#### RAW DATA

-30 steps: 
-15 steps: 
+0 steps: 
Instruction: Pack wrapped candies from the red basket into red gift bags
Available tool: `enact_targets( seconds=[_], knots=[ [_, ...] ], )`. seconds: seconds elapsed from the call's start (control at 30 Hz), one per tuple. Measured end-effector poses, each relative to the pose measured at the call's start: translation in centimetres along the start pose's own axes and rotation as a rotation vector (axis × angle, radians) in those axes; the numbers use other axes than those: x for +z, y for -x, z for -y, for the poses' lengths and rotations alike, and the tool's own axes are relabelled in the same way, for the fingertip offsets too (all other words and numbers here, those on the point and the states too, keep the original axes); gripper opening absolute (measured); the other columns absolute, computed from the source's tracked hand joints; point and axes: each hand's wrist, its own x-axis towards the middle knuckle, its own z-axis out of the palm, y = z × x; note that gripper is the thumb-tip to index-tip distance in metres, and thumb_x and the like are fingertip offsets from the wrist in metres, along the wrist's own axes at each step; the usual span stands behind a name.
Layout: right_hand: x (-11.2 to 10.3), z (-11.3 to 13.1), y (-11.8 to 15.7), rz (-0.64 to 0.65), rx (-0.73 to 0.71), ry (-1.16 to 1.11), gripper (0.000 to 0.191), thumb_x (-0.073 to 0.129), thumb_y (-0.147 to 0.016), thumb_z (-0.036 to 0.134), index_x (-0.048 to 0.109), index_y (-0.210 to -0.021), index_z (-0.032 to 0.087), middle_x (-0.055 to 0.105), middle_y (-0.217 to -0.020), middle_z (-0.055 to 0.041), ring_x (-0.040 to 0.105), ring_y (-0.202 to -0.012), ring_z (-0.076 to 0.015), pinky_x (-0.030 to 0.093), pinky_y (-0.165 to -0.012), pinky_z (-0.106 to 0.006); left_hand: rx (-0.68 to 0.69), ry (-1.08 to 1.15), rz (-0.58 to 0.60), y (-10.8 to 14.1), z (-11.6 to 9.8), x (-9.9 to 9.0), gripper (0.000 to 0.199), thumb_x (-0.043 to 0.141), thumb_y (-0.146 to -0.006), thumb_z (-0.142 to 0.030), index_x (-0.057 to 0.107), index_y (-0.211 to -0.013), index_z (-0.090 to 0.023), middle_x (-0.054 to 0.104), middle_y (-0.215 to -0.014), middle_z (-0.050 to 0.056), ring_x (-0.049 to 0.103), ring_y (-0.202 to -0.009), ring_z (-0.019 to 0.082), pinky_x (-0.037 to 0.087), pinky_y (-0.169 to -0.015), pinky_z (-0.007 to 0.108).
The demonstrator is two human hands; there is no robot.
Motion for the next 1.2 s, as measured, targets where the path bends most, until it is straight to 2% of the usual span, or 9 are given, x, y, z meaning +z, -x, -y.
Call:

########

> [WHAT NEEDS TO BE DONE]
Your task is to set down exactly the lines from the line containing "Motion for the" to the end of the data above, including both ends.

> [TASK RESPONSE]
Motion for the next 1.2 s, as measured, targets where the path bends most, until it is straight to 2% of the usual span, or 9 are given, x, y, z meaning +z, -x, -y.
Call:

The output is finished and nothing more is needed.